To really make this awesome we need structured data support for Commons with Wikidata. We'll be making more progress on it in the second half of this year but there is a lot to do.
<snip>
Beyond these two points, it's vitally important that we able to arbitrarily query Wikidata soon. I'm hoping this functionality is live on Wikimedia wikis by the end of 2015. And speaking to APIs specifically, we really need to focus on projects such as Wiktionary and Wikisource that are desperately in need of API support to serialize and add structure to what is currently very fragile blobs of wikitext markup.
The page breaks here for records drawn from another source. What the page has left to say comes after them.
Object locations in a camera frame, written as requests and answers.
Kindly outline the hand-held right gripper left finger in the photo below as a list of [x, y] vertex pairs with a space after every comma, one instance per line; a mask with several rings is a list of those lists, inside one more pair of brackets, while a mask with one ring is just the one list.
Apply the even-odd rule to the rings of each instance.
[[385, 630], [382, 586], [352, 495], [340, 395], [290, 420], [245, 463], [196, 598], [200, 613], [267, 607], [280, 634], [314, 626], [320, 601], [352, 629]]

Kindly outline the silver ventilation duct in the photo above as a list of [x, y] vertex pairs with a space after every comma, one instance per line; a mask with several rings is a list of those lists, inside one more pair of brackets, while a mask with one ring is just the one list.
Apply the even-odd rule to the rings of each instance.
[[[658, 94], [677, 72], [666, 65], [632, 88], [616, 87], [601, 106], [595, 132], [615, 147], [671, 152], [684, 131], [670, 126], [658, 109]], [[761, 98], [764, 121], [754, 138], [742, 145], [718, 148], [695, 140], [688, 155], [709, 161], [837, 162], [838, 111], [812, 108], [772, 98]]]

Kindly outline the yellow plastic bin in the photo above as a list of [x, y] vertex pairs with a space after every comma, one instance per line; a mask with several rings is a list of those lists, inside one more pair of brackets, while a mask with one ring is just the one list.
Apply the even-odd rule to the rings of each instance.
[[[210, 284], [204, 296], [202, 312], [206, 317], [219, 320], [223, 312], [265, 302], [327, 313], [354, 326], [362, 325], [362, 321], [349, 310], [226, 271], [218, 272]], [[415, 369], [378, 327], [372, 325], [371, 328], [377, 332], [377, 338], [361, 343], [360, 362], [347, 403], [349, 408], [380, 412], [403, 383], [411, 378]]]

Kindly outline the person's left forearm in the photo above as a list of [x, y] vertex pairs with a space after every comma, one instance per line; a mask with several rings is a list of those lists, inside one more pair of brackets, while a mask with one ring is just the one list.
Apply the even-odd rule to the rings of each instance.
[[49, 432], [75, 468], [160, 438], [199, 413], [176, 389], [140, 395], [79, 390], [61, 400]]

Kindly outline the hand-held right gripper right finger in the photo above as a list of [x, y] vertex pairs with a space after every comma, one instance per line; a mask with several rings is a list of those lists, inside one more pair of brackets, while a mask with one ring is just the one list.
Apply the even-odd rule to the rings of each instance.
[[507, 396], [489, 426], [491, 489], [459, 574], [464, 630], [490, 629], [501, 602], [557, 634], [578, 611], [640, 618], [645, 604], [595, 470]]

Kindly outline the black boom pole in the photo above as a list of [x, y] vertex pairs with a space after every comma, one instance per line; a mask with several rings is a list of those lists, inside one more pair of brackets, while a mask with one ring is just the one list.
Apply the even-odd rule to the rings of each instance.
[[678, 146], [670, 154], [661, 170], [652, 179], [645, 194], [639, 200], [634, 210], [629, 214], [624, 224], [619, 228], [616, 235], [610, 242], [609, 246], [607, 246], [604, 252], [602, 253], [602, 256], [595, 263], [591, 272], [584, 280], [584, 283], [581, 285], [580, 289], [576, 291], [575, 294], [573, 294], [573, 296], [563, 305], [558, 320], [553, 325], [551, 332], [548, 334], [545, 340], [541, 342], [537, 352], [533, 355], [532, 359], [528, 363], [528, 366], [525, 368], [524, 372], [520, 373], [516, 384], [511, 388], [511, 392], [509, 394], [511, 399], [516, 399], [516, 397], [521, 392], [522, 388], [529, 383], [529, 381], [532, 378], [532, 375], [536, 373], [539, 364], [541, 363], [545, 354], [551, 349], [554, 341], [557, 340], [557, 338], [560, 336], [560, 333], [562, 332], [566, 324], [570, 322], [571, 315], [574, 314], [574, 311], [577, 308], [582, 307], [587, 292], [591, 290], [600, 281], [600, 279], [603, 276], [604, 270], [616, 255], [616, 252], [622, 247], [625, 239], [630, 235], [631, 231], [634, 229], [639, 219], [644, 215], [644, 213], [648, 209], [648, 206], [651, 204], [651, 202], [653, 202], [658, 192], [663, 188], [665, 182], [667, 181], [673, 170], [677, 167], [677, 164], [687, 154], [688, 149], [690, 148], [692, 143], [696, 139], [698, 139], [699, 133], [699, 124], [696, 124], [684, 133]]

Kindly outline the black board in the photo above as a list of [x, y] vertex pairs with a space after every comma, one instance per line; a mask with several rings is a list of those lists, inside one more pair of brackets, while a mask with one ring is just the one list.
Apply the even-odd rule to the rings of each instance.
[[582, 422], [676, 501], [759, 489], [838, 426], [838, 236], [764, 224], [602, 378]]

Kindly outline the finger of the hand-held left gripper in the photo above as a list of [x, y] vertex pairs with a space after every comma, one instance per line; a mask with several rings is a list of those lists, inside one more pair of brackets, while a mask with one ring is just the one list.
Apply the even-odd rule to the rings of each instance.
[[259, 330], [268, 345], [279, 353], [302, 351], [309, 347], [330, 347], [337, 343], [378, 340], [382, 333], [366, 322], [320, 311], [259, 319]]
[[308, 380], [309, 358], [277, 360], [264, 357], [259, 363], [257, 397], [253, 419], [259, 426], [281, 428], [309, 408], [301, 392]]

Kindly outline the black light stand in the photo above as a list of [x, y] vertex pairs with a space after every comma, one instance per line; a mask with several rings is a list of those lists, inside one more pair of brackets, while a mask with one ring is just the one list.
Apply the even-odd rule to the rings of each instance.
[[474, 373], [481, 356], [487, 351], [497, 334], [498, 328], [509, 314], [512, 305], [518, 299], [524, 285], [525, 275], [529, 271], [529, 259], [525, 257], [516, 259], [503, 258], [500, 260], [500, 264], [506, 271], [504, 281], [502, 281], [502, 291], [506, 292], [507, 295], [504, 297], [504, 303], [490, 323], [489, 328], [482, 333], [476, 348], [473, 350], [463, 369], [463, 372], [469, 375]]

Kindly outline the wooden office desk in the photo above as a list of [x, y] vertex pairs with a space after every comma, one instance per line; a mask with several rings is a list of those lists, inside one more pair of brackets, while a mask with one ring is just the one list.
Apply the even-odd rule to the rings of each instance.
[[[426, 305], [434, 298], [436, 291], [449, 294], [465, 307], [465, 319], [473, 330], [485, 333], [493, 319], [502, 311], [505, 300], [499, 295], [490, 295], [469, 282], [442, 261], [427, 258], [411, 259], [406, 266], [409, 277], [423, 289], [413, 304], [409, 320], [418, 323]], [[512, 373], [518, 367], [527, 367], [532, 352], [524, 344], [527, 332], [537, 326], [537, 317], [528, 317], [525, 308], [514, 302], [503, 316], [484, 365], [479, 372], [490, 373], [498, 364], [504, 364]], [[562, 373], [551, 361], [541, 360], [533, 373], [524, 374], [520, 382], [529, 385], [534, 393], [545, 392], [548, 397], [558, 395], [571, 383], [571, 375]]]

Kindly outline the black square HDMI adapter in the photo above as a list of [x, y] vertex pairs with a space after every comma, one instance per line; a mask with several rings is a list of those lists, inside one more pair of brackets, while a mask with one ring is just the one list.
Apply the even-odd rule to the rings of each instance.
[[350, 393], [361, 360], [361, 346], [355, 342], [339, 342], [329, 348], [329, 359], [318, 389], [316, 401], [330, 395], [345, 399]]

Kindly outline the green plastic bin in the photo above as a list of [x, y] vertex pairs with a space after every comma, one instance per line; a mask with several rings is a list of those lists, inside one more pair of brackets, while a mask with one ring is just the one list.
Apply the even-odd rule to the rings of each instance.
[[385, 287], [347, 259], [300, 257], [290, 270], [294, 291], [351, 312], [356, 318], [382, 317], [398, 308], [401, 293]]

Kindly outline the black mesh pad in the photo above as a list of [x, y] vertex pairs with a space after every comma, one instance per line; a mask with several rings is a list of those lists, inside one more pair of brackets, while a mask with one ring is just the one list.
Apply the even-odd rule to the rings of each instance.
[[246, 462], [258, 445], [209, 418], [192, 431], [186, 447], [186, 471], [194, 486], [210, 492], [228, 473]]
Please give feedback on the latest proposal for Wikidata support for Wiktionary: https://www.wikidata.org/wiki/Wikidata:Wiktionary/Development/Proposals/2015...
Cheers Lydia
To really make this awesome we need structured data support for Commons with Wikidata. We'll be making more progress on it in the second half of this year but there is a lot to do.
Sure, to really make that awsome, yeah you need wikidata. But we are far away from hitting the point where we need wikidata. In fact the three examples McBride gave don't need wikidata. mime type and file size are easily programmaticly available already. And unless I'm mistaken, functionally dependent metadata like algortihmically determined main image colour, are out of scope of wikidata.
--bawolff
On Wed, Jun 10, 2015 at 7:36 PM, Brian Wolff bawolff@gmail.com wrote:
To really make this awesome we need structured data support for Commons with Wikidata. We'll be making more progress on it in the second half of this year but there is a lot to do.
Sure, to really make that awsome, yeah you need wikidata. But we are far away from hitting the point where we need wikidata. In fact the three examples McBride gave don't need wikidata. mime type and file size are easily programmaticly available already.
Yeah of course.
And unless I'm mistaken, functionally dependent metadata like algortihmically determined main image colour, are out of scope of wikidata.
We've been thinking about this a bit but no decision has been made. It'd be nice to make these accessible in the same way as other properties without needing to store and maintain them the same way. We've been thinking about some kind of fake properties for example. But we'll worry about that when we get there. We're getting a bit off-topic. Sorry, Dan.